妇人见眼前女子长得水灵可人,身上穿的也都是上好的锦缎,不由得开口道:“您就是县令府人吧?”
步依瑶点了点头。
那男子见又来了一个人,顿时面上多了几分不悦,“你到底跟我回去不回去!你若是真不愿意回去,以后就别再回去了。”

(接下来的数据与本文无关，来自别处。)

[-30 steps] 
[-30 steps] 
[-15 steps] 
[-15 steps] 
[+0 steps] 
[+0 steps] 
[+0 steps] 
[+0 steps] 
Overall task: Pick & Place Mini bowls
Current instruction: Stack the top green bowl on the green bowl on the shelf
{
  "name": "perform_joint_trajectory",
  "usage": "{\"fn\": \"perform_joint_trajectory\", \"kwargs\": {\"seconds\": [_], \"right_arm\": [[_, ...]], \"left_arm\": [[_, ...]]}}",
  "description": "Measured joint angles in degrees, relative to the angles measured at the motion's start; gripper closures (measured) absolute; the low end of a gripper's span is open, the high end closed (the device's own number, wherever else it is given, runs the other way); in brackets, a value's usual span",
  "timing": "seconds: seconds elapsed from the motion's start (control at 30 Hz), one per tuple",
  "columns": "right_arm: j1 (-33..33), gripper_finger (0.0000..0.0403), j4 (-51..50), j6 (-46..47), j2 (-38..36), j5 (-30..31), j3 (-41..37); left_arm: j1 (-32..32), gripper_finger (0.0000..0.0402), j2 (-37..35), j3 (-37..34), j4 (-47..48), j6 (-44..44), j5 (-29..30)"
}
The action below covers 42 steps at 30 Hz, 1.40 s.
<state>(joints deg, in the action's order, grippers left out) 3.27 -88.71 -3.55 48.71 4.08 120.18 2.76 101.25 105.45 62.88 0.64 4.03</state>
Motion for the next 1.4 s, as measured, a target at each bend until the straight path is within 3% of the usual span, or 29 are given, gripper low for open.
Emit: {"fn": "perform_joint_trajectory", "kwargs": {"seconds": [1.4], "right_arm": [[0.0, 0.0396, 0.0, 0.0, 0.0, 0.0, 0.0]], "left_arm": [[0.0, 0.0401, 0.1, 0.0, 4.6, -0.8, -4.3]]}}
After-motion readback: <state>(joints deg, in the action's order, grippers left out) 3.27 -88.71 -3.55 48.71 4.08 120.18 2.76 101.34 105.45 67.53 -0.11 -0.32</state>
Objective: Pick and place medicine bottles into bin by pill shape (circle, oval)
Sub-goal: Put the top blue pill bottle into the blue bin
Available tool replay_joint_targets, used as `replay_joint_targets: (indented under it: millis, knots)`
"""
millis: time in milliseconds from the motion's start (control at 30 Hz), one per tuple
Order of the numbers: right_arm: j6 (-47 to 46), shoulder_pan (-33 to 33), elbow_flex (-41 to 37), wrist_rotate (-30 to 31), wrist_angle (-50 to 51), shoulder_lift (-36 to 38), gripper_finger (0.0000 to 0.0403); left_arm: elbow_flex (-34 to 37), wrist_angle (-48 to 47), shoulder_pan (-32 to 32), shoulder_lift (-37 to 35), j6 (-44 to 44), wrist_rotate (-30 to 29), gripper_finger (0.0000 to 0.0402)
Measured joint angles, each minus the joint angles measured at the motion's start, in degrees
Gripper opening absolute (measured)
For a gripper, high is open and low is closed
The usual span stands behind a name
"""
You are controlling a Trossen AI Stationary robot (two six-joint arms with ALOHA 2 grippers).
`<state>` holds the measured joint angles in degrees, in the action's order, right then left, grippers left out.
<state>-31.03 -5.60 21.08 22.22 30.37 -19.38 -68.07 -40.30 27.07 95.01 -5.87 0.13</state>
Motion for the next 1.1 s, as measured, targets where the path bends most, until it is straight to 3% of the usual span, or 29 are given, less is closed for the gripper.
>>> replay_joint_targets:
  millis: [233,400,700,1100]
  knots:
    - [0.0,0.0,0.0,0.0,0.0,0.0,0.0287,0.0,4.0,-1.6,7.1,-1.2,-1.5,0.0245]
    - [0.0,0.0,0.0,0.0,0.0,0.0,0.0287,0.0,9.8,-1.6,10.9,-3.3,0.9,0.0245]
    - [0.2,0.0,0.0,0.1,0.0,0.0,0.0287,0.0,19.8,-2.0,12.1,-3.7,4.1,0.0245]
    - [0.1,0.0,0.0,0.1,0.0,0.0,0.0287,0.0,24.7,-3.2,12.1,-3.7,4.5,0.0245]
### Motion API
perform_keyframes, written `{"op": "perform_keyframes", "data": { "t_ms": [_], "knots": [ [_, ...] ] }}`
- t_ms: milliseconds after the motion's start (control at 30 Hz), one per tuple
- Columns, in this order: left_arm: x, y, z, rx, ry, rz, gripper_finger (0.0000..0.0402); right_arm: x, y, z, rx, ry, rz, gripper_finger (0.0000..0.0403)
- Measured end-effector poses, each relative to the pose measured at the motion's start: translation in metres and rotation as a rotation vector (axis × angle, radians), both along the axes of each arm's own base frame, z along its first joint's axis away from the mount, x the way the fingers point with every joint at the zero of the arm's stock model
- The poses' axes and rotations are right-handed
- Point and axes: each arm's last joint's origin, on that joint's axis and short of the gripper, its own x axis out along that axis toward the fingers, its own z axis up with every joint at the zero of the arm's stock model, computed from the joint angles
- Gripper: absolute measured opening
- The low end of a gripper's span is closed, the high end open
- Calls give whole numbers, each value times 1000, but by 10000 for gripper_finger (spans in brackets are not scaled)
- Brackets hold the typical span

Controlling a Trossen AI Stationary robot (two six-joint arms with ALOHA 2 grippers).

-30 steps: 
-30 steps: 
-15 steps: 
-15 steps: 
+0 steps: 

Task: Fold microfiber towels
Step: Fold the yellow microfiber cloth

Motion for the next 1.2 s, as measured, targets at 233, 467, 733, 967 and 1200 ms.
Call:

“你走吧,无论如何,我都不会回去的。”妇人已经受够了每日挨打,并且担惊受怕的日子了,她难以想象,若是回去之后又要经历怎么样的毒打,甚至是更加变本加厉。
一想到这里,她的浑身就忍不住的颤抖。
当然,这一切也都落入了易司空的眼中,他神色凌厉,将目光落在那男子的身上。
只见男子听得这话之后神色带着狠厉,又准备抬手去打她。
岂料被侍卫抓住。
“你若是在这么欺负你家夫人,我今日就替她好好教训你。”步依瑶是真见不得这种事情发生,尤其是今天这些事情还被她给撞见了。
看着妇人可怜的模样,就知道她平日里没少被欺负。
“这是我们的家务事,还请县令夫人让我们自己解决。”一旁的男子虽然敢打自己的婆娘,但是却不敢对县令夫人不客气。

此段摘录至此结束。